New techniques that excelled at classifying data to high degrees of precision through repeated analysis helped AI master existing creative styles. AI could now create works like those of classical composers, famous painters, novelists and more.
One AI-authored painting modeled on thousands of portraits painted between the 14th and 20th centuries sold for $432,500 at auction. In another case, study participants struggled to differentiate the musical phrases of Johann Sebastian Bach from those created by a computer program called Kulitta that had been trained on Bach’s compositions. Even IBM got in on the fun, tasking its Watson AI system with analyzing 9,000 recipes to devise its own cuisine ideas.
But many in the field, as well as onlookers, wondered if these AIs really showed creativity. Though sophisticated in their mimicry, these creative AIs seemed incapable of true innovation because they lacked the capacity to incorporate new influences from their environment. Colton and a colleague described them as requiring “much human intervention, supervision, and highly technical knowledge” in producing creative results. Overall, as composer and computer music researcher Palle Dahlstedt puts it, these AIs converged toward the mean, creating something typical of what is already out there, whereas creativity is supposed to diverge away from the typical.
In order to make the step to true creativity, Dahlstedt suggested, AI “would have to model the causes of the music, the conditions for its coming into being — not the results.”

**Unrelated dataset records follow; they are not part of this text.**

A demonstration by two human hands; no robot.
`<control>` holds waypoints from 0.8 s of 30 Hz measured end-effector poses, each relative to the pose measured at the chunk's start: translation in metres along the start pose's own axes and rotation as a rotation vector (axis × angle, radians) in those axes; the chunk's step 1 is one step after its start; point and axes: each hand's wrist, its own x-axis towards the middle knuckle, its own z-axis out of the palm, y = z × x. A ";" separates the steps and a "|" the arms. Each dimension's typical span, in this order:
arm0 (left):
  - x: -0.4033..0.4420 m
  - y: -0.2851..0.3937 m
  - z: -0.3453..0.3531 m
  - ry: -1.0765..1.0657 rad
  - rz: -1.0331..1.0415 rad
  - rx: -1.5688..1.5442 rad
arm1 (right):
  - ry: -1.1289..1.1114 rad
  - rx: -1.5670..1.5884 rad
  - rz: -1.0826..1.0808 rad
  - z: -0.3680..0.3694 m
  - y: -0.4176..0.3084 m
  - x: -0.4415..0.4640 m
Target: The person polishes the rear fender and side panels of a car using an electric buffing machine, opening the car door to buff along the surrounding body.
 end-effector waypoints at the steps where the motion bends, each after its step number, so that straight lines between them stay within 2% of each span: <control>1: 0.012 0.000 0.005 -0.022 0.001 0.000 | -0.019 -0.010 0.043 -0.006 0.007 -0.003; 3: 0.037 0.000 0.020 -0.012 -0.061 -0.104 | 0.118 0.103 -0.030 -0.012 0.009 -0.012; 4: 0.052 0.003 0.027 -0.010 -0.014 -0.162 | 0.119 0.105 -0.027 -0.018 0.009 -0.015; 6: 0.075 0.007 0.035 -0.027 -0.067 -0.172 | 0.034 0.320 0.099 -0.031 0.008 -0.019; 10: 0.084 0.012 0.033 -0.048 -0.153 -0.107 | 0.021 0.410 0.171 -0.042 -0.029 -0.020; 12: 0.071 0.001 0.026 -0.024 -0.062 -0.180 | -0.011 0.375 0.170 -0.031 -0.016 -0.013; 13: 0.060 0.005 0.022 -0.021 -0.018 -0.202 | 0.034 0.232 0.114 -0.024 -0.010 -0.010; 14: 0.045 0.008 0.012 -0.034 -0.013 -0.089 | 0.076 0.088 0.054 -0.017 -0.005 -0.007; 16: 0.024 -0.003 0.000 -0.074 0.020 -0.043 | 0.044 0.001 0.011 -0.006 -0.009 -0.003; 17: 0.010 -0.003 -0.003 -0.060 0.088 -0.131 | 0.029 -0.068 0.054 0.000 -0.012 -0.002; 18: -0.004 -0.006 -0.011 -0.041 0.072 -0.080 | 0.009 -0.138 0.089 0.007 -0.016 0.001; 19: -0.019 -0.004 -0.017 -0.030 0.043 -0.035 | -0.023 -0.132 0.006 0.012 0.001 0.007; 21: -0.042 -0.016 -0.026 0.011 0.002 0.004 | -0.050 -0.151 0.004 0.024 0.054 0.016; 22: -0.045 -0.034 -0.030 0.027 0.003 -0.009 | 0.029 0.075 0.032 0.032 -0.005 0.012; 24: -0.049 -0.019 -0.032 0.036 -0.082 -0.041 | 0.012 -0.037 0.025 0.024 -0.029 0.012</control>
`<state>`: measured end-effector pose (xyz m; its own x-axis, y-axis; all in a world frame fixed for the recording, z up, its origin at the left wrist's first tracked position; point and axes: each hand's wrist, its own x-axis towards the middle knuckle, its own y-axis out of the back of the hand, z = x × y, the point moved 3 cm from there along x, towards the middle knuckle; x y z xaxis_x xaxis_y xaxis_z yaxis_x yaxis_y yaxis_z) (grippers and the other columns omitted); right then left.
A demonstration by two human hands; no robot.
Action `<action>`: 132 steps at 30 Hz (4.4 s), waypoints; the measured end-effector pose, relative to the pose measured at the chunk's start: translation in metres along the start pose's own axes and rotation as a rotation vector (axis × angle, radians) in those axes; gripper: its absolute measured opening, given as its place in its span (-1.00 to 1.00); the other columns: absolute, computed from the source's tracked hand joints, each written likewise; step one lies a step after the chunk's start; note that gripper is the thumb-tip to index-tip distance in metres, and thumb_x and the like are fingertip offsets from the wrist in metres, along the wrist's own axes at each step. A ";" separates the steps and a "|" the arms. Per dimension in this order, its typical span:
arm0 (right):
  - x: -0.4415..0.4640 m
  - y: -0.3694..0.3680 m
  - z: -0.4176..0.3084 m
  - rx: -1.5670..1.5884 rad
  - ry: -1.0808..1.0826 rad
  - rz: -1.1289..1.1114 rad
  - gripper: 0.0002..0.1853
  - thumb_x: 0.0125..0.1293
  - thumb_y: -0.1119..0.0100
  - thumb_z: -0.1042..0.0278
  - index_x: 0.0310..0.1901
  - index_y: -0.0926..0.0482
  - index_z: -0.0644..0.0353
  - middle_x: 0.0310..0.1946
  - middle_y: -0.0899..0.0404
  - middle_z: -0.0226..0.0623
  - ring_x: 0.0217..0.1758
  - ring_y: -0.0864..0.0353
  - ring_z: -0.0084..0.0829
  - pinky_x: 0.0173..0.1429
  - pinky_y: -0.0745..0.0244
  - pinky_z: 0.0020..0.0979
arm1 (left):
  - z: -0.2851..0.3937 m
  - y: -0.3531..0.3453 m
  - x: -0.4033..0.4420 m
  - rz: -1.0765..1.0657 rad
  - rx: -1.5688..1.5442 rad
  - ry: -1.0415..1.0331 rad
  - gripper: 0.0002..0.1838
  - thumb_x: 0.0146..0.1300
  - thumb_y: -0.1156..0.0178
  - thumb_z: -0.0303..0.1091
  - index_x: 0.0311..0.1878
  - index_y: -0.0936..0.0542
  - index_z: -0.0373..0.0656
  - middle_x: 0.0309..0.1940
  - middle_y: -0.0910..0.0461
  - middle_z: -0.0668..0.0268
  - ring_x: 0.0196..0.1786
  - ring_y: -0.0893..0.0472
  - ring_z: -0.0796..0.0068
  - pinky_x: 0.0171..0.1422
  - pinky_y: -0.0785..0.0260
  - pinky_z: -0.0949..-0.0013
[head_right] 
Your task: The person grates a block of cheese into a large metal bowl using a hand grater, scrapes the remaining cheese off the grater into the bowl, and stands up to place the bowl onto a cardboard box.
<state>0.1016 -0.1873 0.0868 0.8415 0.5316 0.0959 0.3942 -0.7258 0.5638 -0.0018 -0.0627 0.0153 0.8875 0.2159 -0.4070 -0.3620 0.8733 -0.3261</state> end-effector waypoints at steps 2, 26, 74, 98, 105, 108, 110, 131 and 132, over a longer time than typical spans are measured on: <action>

True creativity is a quest for originality. It is a recombination of disparate ideas in new ways. It is unexpected solutions. It might be music or painting or dance, but also the flash of inspiration that helps lead to advances on the order of light bulbs and airplanes and the periodic table. In the view of many in the computational creativity field, it is not yet attainable by machines.
In just the past few years, creative AIs have expanded into style invention — into authorship that is individualized rather than imitative and that projects meaning and intentionality, even if none exists. For Colton, this element of intentionality — a focus on the process, more so than the final output — is key to achieving creativity. But he wonders whether meaning and authenticity are also essential, as the same poem could lead to vastly different interpretations if the reader knows it was written by a man versus a woman versus a machine.
If an AI lacks the self-awareness to reflect on its actions and experiences, and to communicate its creative intent, then is it truly creative? Or is the creativity still with the author who fed it data and directed it to act?
Ultimately, moving from an attempt at thinking machines to an attempt at creative machines may transform our understanding of ourselves. Seventy years ago Alan Turing — sometimes described as the father of artificial intelligence — devised a test he called “the imitation game” to measure a machine’s intelligence against our own. “Turing’s greatest insight,” writes philosopher of technology Joel Parthemore of the University of Skövde in Sweden, “lie in seeing digital computers as a mirror by which the human mind could consider itself in ways that previously were not possible.”